<校長室より>2学期終業式 式辞

2021年12月24日 11時48分

 本日で2学期が終了します。2学期は、たくさんの行事がありました。

 9月の運動会では、感染対策期であったため、3年生の保護者しか観戦できませんでしたが、全校が朱雀と青龍に分かれ、リーダーを中心に一生懸命競い合うことができました。力一杯の演技で、見る人たちにも感動を与えてくれるすばらしい運動会でした。10月になると感染警戒期に切り替わり、感染防止対策を講じて新人戦や修学旅行、人権・同和教育参観日を行うことができました。修学旅行は昨年に引き続き京阪神から四国内へと行き先を変更しましたが、2年生にとって仲間との連帯が強くなる貴重な経験になったことと思います。11月には感染縮小期となり、少し安心した中で文化祭や県新人戦がありました。文化祭では3年生が中心となって企画・運営し、多くの感動と笑いを与えてくれました。12月には生徒会役員選挙があり、来年からの新しい生徒会役員が決まりました。大きな行事がたくさんあり、充実した2学期であったと思います。

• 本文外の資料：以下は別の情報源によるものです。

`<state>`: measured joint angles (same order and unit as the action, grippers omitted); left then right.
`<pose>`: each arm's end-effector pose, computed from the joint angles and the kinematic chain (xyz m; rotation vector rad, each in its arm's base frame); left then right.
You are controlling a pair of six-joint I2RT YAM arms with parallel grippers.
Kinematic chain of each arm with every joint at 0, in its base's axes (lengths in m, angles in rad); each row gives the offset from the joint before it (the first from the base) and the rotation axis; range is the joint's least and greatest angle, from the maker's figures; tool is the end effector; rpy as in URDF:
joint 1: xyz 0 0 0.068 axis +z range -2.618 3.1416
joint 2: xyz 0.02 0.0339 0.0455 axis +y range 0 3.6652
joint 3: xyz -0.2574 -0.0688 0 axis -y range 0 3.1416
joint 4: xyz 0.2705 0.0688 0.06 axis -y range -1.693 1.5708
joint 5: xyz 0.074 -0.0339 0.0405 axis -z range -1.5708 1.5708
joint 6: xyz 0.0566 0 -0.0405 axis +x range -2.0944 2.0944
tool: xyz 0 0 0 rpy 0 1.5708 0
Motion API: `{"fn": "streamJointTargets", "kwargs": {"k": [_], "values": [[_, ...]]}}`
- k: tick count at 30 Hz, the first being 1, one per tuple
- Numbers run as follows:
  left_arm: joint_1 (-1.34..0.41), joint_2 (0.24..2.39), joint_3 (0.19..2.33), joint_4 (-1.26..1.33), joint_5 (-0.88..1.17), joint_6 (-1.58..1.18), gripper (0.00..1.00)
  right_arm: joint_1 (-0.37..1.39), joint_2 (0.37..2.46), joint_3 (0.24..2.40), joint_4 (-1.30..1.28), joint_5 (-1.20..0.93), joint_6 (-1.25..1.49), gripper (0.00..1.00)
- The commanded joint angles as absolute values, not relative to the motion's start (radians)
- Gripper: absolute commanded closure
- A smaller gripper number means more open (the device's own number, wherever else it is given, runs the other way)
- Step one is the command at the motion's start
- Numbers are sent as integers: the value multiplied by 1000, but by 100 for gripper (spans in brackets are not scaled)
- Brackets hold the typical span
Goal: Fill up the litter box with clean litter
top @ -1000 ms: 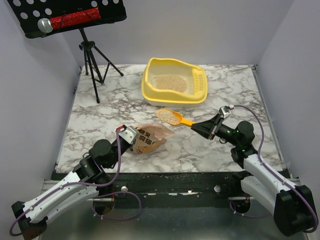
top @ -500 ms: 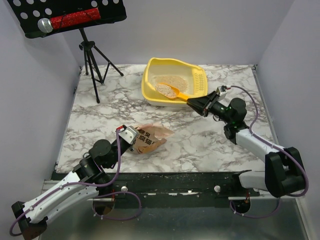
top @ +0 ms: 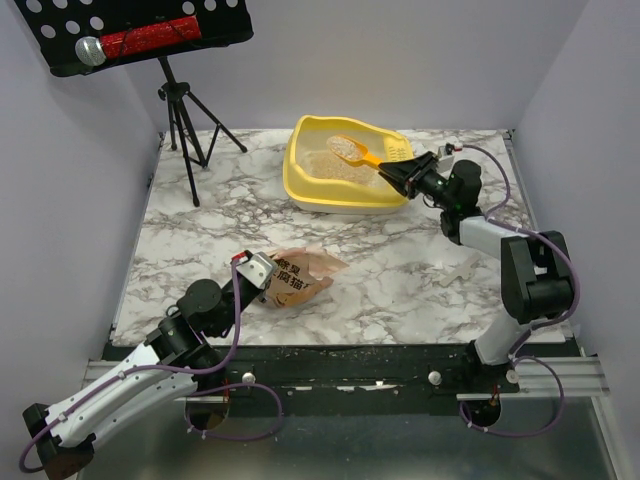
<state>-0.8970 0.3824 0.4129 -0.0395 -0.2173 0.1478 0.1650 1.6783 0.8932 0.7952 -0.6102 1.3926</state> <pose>0.1212 -0.1323 0.2766 0.6426 1.4596 -0.4140 0.3910 0.0980 0.2219 0.5534 1.7529 1.6356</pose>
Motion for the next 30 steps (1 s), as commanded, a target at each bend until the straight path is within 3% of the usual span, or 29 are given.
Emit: {"fn": "streamJointTargets", "kwargs": {"k": [1,15,30], "values": [[-904,370,431,86,-186,135,100,132,1741,969,704,-595,1258,99],[-904,394,437,83,-183,127,100,133,1784,1402,-187,-356,583,99],[-904,377,445,66,-199,114,100,350,1844,1833,-701,53,189,99]]}}
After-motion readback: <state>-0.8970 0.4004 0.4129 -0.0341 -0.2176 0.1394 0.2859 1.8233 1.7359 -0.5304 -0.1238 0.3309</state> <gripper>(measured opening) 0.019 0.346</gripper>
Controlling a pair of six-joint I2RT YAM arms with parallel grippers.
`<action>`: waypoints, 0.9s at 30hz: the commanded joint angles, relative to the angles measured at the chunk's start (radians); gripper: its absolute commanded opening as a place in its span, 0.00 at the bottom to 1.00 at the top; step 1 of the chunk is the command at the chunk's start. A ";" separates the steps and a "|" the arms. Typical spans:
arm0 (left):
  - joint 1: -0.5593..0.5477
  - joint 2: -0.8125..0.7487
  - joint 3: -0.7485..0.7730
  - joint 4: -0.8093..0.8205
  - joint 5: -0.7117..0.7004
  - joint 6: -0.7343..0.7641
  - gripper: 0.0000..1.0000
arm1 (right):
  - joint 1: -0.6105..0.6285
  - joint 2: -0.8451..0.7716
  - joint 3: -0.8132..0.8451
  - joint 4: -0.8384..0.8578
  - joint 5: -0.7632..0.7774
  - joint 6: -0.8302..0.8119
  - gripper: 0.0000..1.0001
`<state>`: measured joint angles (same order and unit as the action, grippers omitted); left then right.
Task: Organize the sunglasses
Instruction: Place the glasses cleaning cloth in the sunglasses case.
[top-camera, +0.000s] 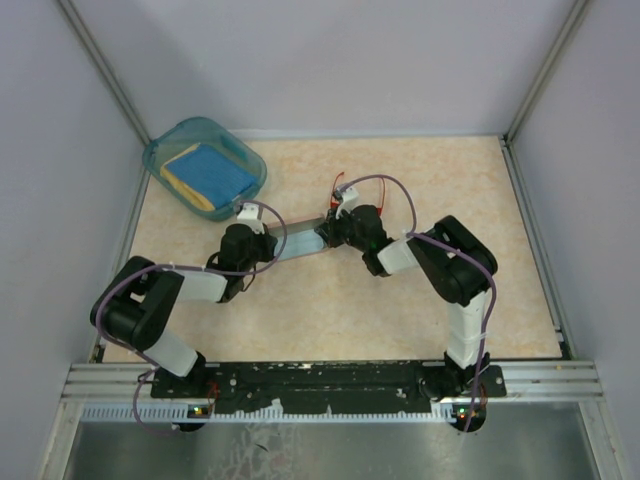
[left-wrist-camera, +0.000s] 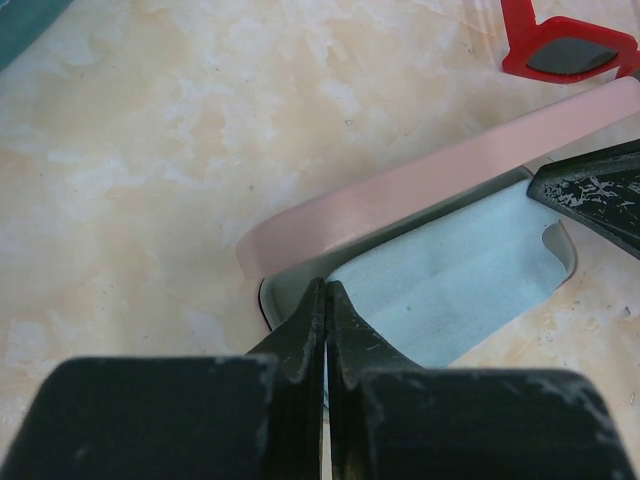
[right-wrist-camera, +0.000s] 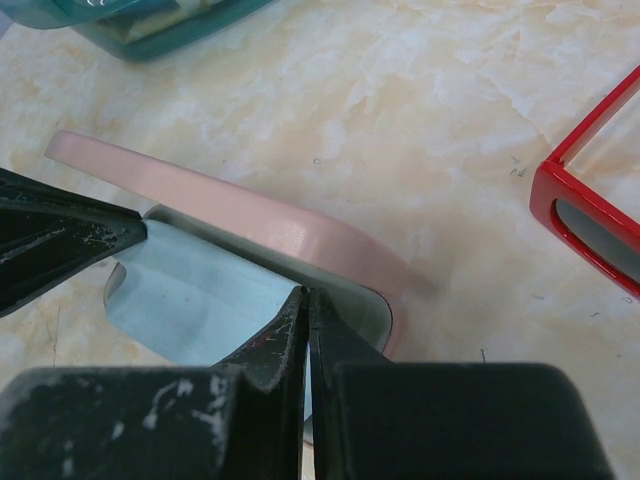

 さて、明日からいよいよ冬休みに入ります。今年は暦の関係で例年より多い17日間の休みとなります。冬休みの過ごし方については冬休みのしおりや先生からのお話にあったことをよく守り、元気で充実した冬休みにしてください。また、この後の学活で担任の先生から素敵なクリスマスプレゼントがあります。・・・通知表ですね。それを元にして新年の誓いを立ててほしいと思います。

 そこで、今年大活躍した大谷翔平選手のお話をします。皆さんご存じのように、大谷選手は現在メジャーリーグ・ロサンゼルス・エンゼルスに所属し、二刀流で世界的に有名なプロ野球選手です。今年はたくさんの賞を受賞しました。その大谷選手が高校1年生の時に作った「目標達成シート」、「マンダラチャート」とも言われていますが、知っていますか。最近まで美術室前の廊下に掲示していましたので、みんな見たと思います。これは、目標達成のために具体的に何をしたらいいかということを、自分で考えるためのシートで、9×9の81個のマスで出来ています。そして、その中心のマスに「達成したい目標」を書くのですが、大谷選手は「ドラ1、8球団」と書きました。プロ野球8球団からドラフト1位指名を受けることを目標としたわけです。でも、実際にドラフト1位指名を受けたのは1球団だけでした。これは、大谷選手はドラフト前に高校卒業後はメジャーに挑戦することを表明していたので、他の球団は指名しなかったのです。つまり、達成したい目標を自分で壊してしまったのですね。しかし、それまでの目標達成のための努力は無駄ではなく、更に大きな目標に変わっていったのです。皆さんも、今の目標に向けて頑張っていることは、たとえその目標が達成できなくても無駄になるわけではありません。目標達成は確かに大切ですが、目標を自分で設定し計画を立て、そこに向かうその過程こそがとても重要です。大きな成功をしている人は、その分失敗もしています。その過程の中で人は大きく成長できます。

 1年生は、もうすぐ後輩ができます。2年生は、これから学校の中心となっていきます。3年生は、進路決定に向かいます。新しい年を迎えるこの時期に、ぜひ目標を決め、具体的な計画を立て、実行に移してください。

 それでは、ゆく年を振り返り、くる年に願いをかけ、清らかな心で新しい年を迎え、玉中生88名全員が元気な顔で、目標をもって3学期がスタートできることを願って、式辞といたします。